Besides this, is there anything else to watch out for? More specifically:

  • What roadblocks should I be aware of before purchasing parts for and building a pc that will have a Linux-booting partition (besides driver compatibility)?
  • Is the *nix community or the hardware manufacturer the right place to go for looking up compatibility?
  • I realize the second question is a bit objective... but I thought it might be generally applicable to many computer builders in the long term, so worth asking. – AlexMA Jan 19 '13 at 4:20

When it comes to Hardware, unless you are going for very exotic parts or state of art devices, you shouldn't have a problem. So just checking forums/blogs/wikis for those exotic pieces as well as video cards, wireless cards, etc. Should suffice.

If it's a desktop computer, so far, my video cards of choice are NVidia. Better performance and support for drivers. And for Nvidia Optimus, the bumbblebee project is making progress.

On the distro part, I'd like to suggest trying Arch Linux, it demands an extra bit of work, but you get exactly what you need (no bloatware-ish stuff that you have no idea is there). But the Arch Wiki is very thorough with everything you can possibly need. And that extra time spent installing it, comes with a huge learning experience as added value. It's the distro that (in my opinion) provides the best learning experience right from the installation, without being totally crazy like Linux From Scratch (LSF).

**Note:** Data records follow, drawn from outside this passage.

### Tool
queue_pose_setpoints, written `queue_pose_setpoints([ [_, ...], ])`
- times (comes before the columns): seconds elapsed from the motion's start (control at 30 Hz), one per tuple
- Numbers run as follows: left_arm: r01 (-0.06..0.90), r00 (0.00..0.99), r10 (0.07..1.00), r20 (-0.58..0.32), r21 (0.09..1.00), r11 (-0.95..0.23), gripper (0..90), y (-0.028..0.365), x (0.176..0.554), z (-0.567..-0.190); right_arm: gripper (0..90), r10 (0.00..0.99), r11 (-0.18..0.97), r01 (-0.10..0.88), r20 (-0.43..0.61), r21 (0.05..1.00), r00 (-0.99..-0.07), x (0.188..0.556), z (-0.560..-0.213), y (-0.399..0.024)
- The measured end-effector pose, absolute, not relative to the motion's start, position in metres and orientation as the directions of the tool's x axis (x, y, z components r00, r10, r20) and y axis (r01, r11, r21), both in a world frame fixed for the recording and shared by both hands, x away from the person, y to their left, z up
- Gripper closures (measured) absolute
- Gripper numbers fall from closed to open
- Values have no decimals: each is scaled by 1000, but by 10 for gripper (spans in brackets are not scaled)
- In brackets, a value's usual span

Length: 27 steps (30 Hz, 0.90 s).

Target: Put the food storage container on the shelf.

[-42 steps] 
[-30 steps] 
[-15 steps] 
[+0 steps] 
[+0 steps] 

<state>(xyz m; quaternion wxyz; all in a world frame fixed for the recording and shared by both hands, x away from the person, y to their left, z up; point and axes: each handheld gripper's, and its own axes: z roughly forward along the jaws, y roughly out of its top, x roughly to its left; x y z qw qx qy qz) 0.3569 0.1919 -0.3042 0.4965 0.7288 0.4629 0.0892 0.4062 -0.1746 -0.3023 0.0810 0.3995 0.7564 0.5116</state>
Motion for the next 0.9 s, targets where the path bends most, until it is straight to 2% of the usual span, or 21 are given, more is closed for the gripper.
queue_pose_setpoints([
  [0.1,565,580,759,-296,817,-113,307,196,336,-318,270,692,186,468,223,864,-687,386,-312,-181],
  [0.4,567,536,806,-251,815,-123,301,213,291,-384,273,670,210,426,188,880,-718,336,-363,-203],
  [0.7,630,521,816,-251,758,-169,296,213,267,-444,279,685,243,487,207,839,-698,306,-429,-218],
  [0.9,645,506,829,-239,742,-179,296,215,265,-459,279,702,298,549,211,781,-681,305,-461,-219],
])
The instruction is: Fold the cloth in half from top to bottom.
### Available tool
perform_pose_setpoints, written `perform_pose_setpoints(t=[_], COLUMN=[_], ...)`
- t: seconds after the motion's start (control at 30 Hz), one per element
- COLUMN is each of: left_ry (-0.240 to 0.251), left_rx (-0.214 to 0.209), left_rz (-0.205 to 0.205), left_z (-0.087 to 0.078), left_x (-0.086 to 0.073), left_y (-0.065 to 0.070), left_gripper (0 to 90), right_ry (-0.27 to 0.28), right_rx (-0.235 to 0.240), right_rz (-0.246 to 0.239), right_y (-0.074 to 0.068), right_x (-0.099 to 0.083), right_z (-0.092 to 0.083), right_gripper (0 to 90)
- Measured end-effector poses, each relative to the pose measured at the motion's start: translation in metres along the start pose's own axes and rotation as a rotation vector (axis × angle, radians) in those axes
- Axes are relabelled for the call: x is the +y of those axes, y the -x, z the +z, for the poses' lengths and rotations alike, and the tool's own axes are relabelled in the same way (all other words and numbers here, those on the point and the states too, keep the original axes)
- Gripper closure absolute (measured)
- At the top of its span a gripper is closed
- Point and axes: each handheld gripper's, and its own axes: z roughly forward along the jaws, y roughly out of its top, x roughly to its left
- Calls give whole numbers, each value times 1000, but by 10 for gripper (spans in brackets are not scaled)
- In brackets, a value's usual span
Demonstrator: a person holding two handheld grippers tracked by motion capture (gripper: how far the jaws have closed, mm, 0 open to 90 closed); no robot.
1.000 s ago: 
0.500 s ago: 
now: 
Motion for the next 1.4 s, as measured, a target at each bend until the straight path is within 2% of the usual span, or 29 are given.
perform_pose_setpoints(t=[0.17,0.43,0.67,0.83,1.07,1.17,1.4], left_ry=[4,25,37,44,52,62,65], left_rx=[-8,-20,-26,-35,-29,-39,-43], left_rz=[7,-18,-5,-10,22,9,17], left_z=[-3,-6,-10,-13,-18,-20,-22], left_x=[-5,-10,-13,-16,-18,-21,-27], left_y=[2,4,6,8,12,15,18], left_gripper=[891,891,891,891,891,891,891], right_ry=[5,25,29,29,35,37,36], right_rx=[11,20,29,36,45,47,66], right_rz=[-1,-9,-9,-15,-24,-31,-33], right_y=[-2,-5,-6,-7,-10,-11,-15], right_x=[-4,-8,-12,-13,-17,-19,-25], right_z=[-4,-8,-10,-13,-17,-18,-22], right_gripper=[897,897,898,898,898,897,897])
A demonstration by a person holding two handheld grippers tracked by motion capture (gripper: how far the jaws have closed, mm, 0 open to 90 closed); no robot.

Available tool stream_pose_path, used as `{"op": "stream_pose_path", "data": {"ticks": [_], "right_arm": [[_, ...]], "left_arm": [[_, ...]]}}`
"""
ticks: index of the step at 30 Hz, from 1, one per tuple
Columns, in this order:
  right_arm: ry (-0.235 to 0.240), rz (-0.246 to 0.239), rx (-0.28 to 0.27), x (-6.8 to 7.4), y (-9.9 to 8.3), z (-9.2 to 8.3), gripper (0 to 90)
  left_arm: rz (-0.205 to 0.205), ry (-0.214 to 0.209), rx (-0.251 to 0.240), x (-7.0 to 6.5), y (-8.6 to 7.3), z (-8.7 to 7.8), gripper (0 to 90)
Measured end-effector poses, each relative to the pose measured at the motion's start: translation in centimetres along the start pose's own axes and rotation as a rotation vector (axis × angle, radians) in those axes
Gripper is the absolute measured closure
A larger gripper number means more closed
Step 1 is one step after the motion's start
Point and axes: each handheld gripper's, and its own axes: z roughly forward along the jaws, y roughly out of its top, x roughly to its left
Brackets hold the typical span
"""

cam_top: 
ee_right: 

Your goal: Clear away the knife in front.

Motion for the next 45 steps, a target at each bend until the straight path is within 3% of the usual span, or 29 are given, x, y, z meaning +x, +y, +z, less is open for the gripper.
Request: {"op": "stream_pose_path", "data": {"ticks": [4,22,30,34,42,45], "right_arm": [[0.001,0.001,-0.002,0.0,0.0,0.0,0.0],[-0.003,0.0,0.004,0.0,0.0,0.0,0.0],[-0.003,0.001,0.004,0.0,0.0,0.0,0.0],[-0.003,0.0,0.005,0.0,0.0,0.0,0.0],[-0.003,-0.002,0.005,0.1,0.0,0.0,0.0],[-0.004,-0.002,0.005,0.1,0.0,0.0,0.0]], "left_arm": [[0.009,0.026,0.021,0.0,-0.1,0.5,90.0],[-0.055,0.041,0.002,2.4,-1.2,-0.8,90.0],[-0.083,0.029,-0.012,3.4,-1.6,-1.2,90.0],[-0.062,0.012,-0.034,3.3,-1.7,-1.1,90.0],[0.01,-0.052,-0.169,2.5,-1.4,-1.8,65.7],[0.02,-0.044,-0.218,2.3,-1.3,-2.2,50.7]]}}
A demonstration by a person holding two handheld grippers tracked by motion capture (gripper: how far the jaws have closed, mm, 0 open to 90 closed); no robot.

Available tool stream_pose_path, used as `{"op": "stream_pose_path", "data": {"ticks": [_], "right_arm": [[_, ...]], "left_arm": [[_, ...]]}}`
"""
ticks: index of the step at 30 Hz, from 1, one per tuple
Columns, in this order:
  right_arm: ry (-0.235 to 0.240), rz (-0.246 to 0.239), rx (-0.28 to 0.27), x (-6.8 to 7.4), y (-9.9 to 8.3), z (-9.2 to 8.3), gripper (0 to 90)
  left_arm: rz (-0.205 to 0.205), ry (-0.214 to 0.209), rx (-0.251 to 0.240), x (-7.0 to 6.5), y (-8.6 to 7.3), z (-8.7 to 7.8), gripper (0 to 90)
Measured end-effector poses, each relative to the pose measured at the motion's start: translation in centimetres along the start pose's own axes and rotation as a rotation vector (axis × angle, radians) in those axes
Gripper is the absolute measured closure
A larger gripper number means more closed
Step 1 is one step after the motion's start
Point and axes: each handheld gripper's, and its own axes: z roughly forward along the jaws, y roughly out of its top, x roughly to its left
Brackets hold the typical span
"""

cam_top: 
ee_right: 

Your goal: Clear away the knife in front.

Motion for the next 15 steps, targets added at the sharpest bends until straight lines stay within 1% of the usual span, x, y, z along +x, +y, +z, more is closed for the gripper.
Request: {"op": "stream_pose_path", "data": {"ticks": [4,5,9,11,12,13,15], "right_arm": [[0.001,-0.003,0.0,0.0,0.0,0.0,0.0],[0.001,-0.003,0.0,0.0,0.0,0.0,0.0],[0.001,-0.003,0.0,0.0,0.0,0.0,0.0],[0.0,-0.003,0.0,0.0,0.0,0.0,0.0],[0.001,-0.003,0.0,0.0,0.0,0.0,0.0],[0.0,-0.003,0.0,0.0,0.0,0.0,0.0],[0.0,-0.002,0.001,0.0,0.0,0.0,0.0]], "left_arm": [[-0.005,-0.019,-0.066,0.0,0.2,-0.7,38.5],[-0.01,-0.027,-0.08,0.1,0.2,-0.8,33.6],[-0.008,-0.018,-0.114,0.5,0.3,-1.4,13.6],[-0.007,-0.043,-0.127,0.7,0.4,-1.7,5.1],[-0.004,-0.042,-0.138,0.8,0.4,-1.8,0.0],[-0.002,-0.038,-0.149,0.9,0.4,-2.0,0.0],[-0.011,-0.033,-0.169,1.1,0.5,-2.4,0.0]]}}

However, choosing a distro is very subjective, people who like on OS that is easy to install and works out of the box, go for Mint, Ubuntu, Suse, etc. More meticulous people or people that want to be more aware of what is behind the pretty lights, go for Gentoo, Slackware, Arch Linux, etc. Advanced users or people who want to make their very own distro go for LSF.

Centos is a great distro, specially as a production server like Debian, they excellent choices.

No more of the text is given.